## What you are asked to do
Please give the data again exactly, with no line dropped.

## Input data
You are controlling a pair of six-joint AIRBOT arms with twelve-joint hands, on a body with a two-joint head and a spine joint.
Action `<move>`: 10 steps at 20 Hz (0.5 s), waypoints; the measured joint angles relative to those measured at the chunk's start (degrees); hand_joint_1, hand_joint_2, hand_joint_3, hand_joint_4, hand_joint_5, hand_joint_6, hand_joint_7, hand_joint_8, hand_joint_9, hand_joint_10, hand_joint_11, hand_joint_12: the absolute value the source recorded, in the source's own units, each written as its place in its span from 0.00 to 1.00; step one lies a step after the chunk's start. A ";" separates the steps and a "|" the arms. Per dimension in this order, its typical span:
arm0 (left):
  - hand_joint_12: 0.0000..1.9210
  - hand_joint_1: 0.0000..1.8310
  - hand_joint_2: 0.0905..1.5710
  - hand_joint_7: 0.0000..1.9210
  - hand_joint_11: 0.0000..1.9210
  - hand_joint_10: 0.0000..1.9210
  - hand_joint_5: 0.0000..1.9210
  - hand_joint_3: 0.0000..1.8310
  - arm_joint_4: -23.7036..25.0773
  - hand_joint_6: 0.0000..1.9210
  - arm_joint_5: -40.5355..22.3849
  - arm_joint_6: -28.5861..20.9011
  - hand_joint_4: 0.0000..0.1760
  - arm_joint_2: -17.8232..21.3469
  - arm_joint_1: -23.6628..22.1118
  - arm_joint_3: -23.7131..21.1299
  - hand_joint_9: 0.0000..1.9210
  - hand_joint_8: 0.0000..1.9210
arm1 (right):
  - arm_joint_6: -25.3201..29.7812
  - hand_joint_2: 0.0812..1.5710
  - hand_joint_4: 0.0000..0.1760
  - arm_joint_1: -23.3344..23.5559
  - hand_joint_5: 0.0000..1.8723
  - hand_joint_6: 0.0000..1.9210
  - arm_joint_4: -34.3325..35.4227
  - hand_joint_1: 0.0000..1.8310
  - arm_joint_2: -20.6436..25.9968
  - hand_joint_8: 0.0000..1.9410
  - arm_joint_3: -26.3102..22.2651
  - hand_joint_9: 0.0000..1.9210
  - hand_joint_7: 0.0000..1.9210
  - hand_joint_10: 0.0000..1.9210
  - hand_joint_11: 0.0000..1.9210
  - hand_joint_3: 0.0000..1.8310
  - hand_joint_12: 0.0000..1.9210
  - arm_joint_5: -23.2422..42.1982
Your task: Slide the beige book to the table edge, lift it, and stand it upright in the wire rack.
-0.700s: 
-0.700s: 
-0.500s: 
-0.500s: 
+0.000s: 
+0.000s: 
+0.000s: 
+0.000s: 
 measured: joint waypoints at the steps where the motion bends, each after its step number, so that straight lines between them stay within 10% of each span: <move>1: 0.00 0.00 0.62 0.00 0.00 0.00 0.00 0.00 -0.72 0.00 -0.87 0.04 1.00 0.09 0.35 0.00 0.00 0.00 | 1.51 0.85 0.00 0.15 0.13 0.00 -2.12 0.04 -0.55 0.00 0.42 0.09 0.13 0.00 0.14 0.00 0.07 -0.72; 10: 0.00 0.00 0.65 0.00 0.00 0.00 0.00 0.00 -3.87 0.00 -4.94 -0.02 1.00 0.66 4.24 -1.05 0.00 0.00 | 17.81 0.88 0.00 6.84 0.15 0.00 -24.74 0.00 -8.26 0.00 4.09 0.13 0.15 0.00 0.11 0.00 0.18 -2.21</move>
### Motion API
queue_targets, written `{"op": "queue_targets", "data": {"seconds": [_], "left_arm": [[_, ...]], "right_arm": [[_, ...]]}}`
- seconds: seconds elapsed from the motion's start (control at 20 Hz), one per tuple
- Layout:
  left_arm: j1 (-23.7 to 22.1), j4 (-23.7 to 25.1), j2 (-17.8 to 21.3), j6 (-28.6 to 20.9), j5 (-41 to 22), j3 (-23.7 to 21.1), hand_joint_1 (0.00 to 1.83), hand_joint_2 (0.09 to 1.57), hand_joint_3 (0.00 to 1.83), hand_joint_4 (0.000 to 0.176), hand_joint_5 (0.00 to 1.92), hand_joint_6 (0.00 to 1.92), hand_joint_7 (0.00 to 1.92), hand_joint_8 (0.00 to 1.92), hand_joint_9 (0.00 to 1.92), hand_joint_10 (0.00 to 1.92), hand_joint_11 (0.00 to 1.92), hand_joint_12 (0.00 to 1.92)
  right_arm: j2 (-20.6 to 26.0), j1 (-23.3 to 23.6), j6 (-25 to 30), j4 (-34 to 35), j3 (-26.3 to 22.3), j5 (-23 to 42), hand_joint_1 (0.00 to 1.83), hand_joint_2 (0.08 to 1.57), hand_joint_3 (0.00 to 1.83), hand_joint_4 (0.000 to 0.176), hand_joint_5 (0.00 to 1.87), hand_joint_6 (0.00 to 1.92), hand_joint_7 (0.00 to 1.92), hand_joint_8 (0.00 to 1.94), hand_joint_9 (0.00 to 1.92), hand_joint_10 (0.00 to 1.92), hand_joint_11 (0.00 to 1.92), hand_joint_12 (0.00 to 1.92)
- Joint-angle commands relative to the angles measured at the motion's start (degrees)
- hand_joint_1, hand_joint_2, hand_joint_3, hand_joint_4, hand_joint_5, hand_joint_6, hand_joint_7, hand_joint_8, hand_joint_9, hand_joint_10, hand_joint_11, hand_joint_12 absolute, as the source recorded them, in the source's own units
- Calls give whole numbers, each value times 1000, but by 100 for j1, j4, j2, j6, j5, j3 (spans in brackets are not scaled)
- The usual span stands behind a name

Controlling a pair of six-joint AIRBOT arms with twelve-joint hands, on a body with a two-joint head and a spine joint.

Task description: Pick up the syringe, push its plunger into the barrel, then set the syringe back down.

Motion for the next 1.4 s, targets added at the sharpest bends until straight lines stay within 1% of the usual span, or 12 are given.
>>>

## Result below
You are controlling a pair of six-joint AIRBOT arms with twelve-joint hands, on a body with a two-joint head and a spine joint.
Action `<move>`: 10 steps at 20 Hz (0.5 s), waypoints; the measured joint angles relative to those measured at the chunk's start (degrees); hand_joint_1, hand_joint_2, hand_joint_3, hand_joint_4, hand_joint_5, hand_joint_6, hand_joint_7, hand_joint_8, hand_joint_9, hand_joint_10, hand_joint_11, hand_joint_12: the absolute value the source recorded, in the source's own units, each written as its place in its span from 0.00 to 1.00; step one lies a step after the chunk's start. A ";" separates the steps and a "|" the arms. Per dimension in this order, its typical span:
arm0 (left):
  - hand_joint_12: 0.0000..1.9210
  - hand_joint_1: 0.0000..1.8310
  - hand_joint_2: 0.0905..1.5710
  - hand_joint_7: 0.0000..1.9210
  - hand_joint_11: 0.0000..1.9210
  - hand_joint_10: 0.0000..1.9210
  - hand_joint_5: 0.0000..1.9210
  - hand_joint_3: 0.0000..1.8310
  - arm_joint_4: -23.7036..25.0773
  - hand_joint_6: 0.0000..1.9210
  - arm_joint_5: -40.5355..22.3849
  - arm_joint_6: -28.5861..20.9011
  - hand_joint_4: 0.0000..0.1760
  - arm_joint_2: -17.8232..21.3469
  - arm_joint_1: -23.6628..22.1118
  - arm_joint_3: -23.7131..21.1299
  - hand_joint_9: 0.0000..1.9210
  - hand_joint_8: 0.0000..1.9210
arm1 (right):
  - arm_joint_6: -25.3201..29.7812
  - hand_joint_2: 0.0812..1.5710
  - hand_joint_4: 0.0000..0.1760
  - arm_joint_1: -23.3344..23.5559
  - hand_joint_5: 0.0000..1.8723
  - hand_joint_6: 0.0000..1.9210
  - arm_joint_4: -34.3325..35.4227
  - hand_joint_1: 0.0000..1.8310
  - arm_joint_2: -20.6436..25.9968
  - hand_joint_8: 0.0000..1.9410
  - arm_joint_3: -26.3102..22.2651
  - hand_joint_9: 0.0000..1.9210
  - hand_joint_7: 0.0000..1.9210
  - hand_joint_10: 0.0000..1.9210
  - hand_joint_11: 0.0000..1.9210
  - hand_joint_3: 0.0000..1.8310
  - hand_joint_12: 0.0000..1.9210
  - arm_joint_5: -23.2422..42.1982
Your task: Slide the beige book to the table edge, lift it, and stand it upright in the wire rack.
-0.700s: 
-0.700s: 
-0.500s: 
-0.500s: 
+0.000s: 
+0.000s: 
+0.000s: 
+0.000s: 
 measured: joint waypoints at the steps where the motion bends, each after its step number, so that straight lines between them stay within 10% of each span: <move>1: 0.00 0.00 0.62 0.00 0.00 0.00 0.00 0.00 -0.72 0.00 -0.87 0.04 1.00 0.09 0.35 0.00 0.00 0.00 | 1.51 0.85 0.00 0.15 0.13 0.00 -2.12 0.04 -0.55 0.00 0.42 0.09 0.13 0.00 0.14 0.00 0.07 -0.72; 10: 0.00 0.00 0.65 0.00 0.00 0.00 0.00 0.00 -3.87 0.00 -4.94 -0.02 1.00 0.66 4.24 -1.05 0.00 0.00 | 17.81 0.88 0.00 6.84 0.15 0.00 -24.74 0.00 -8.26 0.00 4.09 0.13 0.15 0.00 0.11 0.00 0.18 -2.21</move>
### Motion API
queue_targets, written `{"op": "queue_targets", "data": {"seconds": [_], "left_arm": [[_, ...]], "right_arm": [[_, ...]]}}`
- seconds: seconds elapsed from the motion's start (control at 20 Hz), one per tuple
- Layout:
  left_arm: j1 (-23.7 to 22.1), j4 (-23.7 to 25.1), j2 (-17.8 to 21.3), j6 (-28.6 to 20.9), j5 (-41 to 22), j3 (-23.7 to 21.1), hand_joint_1 (0.00 to 1.83), hand_joint_2 (0.09 to 1.57), hand_joint_3 (0.00 to 1.83), hand_joint_4 (0.000 to 0.176), hand_joint_5 (0.00 to 1.92), hand_joint_6 (0.00 to 1.92), hand_joint_7 (0.00 to 1.92), hand_joint_8 (0.00 to 1.92), hand_joint_9 (0.00 to 1.92), hand_joint_10 (0.00 to 1.92), hand_joint_11 (0.00 to 1.92), hand_joint_12 (0.00 to 1.92)
  right_arm: j2 (-20.6 to 26.0), j1 (-23.3 to 23.6), j6 (-25 to 30), j4 (-34 to 35), j3 (-26.3 to 22.3), j5 (-23 to 42), hand_joint_1 (0.00 to 1.83), hand_joint_2 (0.08 to 1.57), hand_joint_3 (0.00 to 1.83), hand_joint_4 (0.000 to 0.176), hand_joint_5 (0.00 to 1.87), hand_joint_6 (0.00 to 1.92), hand_joint_7 (0.00 to 1.92), hand_joint_8 (0.00 to 1.94), hand_joint_9 (0.00 to 1.92), hand_joint_10 (0.00 to 1.92), hand_joint_11 (0.00 to 1.92), hand_joint_12 (0.00 to 1.92)
- Joint-angle commands relative to the angles measured at the motion's start (degrees)
- hand_joint_1, hand_joint_2, hand_joint_3, hand_joint_4, hand_joint_5, hand_joint_6, hand_joint_7, hand_joint_8, hand_joint_9, hand_joint_10, hand_joint_11, hand_joint_12 absolute, as the source recorded them, in the source's own units
- Calls give whole numbers, each value times 1000, but by 100 for j1, j4, j2, j6, j5, j3 (spans in brackets are not scaled)
- The usual span stands behind a name

Controlling a pair of six-joint AIRBOT arms with twelve-joint hands, on a body with a two-joint head and a spine joint.

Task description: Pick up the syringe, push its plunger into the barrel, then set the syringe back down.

Motion for the next 1.4 s, targets added at the sharpest bends until straight lines stay within 1% of the usual span, or 12 are given.
>>>

Nothing else goes in the answer.